Evidence for having appropriate nurse staffing levels mounts.

 

Article Content

As nursing staff numbers increase, death and infection rates drop and the quality of care rises. That's the consensus of three recent studies.

 

Canadian researchers examined the impact of 19 nursing care variables on the 30-day mortality rate in acute-care patients. They found that hospitals with higher proportions of RNs and nurses with bachelor's degrees have lower patient death rates. In addition, the study revealed that routine use of care maps or protocols to guide patient care lowers death rates.

 

Tourangeau and colleagues followed nearly 47,000 patients admitted to 75 teaching or community hospitals for heart attack, stroke, pneumonia, or septicemia. The 30-day mortality rate averaged 17%, ranging from 10% to 28%; eight of the 19 nursing variables accounted for 45% of the variation in the rate. Increasing the proportion of RNs on staff by 10% resulted in six fewer deaths per 1,000 discharged patients, and similarly increasing the proportion of nurses with bachelor's degrees lowered the death rate by nine per 1,000 discharged patients. Hospitals where nurses reported adequate staffing and resources also had lower death rates.
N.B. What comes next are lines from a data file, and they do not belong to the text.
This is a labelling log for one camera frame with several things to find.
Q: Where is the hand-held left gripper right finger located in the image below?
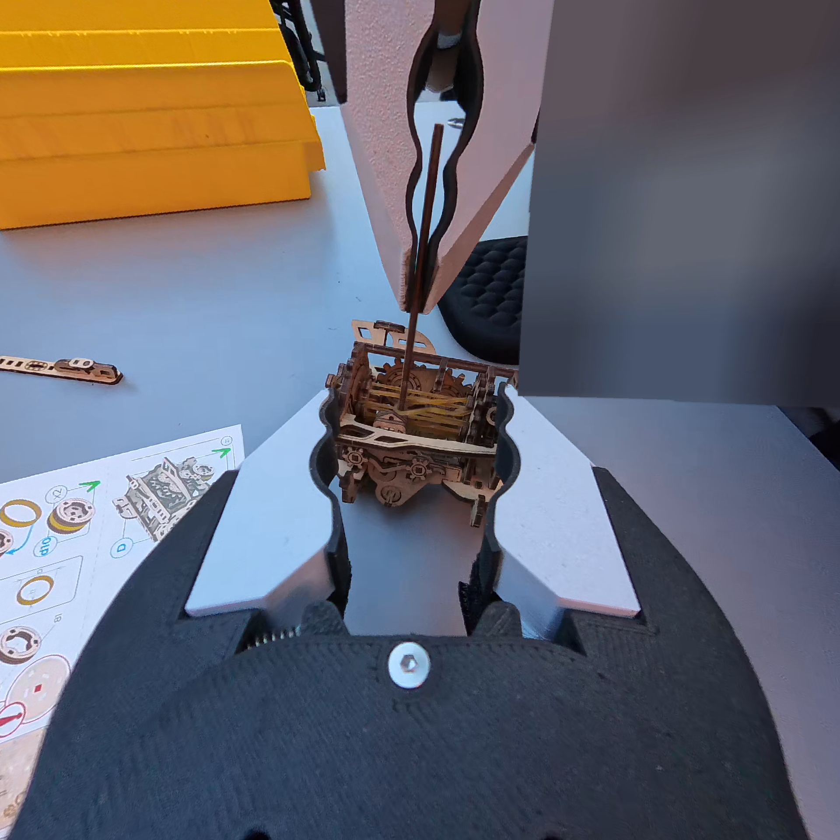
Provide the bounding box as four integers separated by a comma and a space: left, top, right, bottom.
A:
479, 382, 642, 636

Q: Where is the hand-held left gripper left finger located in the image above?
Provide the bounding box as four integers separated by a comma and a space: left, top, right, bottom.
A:
184, 389, 350, 627

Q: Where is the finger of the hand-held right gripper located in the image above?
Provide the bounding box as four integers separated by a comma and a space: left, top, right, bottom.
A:
343, 0, 439, 311
422, 0, 557, 316

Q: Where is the wooden gear model vehicle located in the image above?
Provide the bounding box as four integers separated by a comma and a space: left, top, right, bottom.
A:
326, 319, 519, 528

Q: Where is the thin wooden stick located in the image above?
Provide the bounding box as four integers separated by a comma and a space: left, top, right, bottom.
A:
402, 125, 446, 414

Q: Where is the model assembly instruction booklet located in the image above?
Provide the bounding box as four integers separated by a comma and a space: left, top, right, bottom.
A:
0, 423, 245, 815

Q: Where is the black quilted armrest pad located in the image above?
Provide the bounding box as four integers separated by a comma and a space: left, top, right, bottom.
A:
436, 236, 529, 365

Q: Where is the perforated wooden strip part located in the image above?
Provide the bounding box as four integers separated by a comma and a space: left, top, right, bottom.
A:
0, 354, 124, 386

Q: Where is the yellow plastic storage bin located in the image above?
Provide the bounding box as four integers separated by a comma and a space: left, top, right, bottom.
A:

Care maps, which were regularly used in an average of 63% of the hospitals (ranging from 29% to 85%), improved patient survival.

 

The authors suggest that hospitals should "carefully plan and manage structures and processes of care such as the proportion of registered nurses in the staff mix, percentage of baccalaureate-prepared nurses, and routine use of care maps to minimize unnecessary patient death."

 

A separate study from Geneva found that as the ratio of nurses to patients rises, the risk of infection falls. The researchers, who tracked 1,883 patients admitted to an ICU during a four-year period, determined that approximately 27% of the hospital-acquired infections could have been avoided if the nurse-to-patient ratio had stayed above 2.2 at all times.

 

In another study-the first of its type, according to the authors-Harvard Medical School and Joint Commission researchers evaluated the quality of care given to patients with congestive heart failure, heart attack, or pneumonia. In 2004 hospitals began reporting their performance on 10 measures related to these three diseases as a condition of receiving Medicare payment increases.

 

Researchers examined six months of data from 4,000 hospitals. Three-quarters of the patients received the recommended care, such as aspirin therapy for those with heart attack or oxygenation testing for those with pneumonia. Hospitals having more RNs performed better than those employing more LPNs. The researchers also devised measures to evaluate two "underlying domains of quality," treatment-diagnosis and counseling-prevention. Again, hospitals with more RNs as opposed to LPNs performed better. The researchers note, "Nurses, as the primary caregivers for hospitalized patients, provide a crucial link between physicians and patients, and high levels of nurse staffing also allow for more counseling and other duties to be performed by nurses.

 
 

Tourangeau AE, et al. J Adv Nursing 2007; 57(1):32-44;

 

Hugonnet S, et al. Crit Care Med 2007;35(1):76-81;

 

Landon BE, et al. Arch Intern Med 2006;166(22):2511-7.